Os habitantes da RAEM passaram a ter disso melhor percepção aquando da abrupta queda recente dos fluxos do turismo, ou seja, a distinção entre o que é permanentemente essencial, o que é sazonal, ou que constitui mera oportunidade, e que logo que a oportunidade se extingue, pouco permanece de utilidade.

Bom exemplo disso foram a maior parte das Exposições Mundiais que se realizaram e de onde nada restou. Bom exemplo do contrário disso foi exactamente a exposição de Lisboa em 1998, onde a cidade ficou equipada, depois de extinta a exposição.

De volta à ideia do teleférico urbano, importa que a mesma seja escrutinada no sentido de uma efectiva infra-estrutura, independentemente de a mesma poder vir constituir uma “folie” que chame a atenção dos visitantes.

Efectivamente, no local em vista para o teleférico não existem pontos altos a ligar entre si.
Todavia, enquanto se mantiver no mesmo local o Terminal Marítimo do Porto Exterior, aí o tráfego fluvial não poderá ser interrompido por outro atravessamento ao mesmo nível. Só por isso, um teleférico afigurar-se-ia pertinente.

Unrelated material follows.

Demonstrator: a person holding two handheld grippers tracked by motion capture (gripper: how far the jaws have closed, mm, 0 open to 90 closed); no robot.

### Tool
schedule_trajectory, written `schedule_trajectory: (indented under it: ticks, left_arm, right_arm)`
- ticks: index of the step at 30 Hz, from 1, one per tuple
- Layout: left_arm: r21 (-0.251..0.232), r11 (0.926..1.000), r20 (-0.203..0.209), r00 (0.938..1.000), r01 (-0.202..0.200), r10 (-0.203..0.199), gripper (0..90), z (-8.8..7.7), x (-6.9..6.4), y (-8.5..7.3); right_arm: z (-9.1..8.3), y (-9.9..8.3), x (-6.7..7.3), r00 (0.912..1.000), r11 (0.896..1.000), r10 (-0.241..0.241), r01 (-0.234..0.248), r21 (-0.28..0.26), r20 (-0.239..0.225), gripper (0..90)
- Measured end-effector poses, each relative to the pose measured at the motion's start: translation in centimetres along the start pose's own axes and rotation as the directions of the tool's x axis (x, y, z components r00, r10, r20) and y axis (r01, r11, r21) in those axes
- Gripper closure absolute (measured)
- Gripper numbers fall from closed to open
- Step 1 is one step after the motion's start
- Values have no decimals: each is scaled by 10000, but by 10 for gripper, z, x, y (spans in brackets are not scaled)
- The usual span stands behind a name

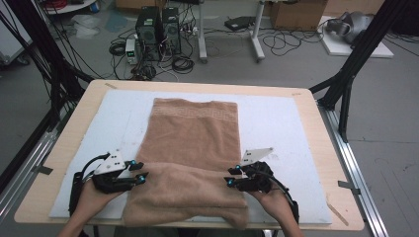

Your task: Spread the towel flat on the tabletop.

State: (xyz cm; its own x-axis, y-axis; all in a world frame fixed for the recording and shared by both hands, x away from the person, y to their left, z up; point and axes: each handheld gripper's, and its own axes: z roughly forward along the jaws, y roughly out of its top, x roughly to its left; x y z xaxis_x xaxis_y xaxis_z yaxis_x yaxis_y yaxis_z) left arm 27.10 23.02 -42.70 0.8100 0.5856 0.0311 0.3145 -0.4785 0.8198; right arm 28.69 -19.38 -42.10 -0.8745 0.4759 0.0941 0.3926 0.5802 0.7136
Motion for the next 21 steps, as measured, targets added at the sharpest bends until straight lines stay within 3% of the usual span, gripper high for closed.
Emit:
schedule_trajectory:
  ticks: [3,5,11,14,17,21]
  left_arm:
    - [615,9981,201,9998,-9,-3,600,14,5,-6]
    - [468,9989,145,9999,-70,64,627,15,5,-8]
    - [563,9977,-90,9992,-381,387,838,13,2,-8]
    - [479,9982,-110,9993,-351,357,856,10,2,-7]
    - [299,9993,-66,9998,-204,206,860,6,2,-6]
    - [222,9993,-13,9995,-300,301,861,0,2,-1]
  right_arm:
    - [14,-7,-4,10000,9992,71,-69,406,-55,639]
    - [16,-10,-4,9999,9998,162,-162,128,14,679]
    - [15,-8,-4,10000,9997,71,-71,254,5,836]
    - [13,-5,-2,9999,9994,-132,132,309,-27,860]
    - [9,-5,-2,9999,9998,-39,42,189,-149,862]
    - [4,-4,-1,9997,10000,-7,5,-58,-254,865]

Mas também isso não é razão, uma vez que, no mesmo local, para o mesmo trajecto, está prevista a construção de uma nova ligação rodoviária, o que retira ao teleférico sentido de infra-estrutura.

A questão, mesmo parecendo acessória, coloca-se perante o novo paradigma por que o desenvolvimento urbano da RAEM enveredou. O de um arquipélago densificado, onde o estuário se converteu em canais, mas sem que o Plano Director tenha feito disso lema, gerado em torno disso uma estrutura de interpretação, nem por causa disso tenha definido um conjunto de axiomas que servem, definem e suportam essa nova realidade, nomeadamente a respeito de acessibilidades.

Efectivamente o plano em consulta respeita a transportes terrestres da RAEM, onde a referências a transportes fluviais são apenas na vertente inter-regional. Não menciona moldes de navegabilidade para os canais que resultam da nova realidade, sequer para o seu atravessamento, para além do transito geral rodoviário e ferroviário.

Não menciona se isso será objecto de detalhe subsequente, ou de um plano próprio, todavia uma viabilidade para novas carreiras, nomeadamente carreiras que não precisam de extinguir as que já existem, como foi constrangimento já invocado.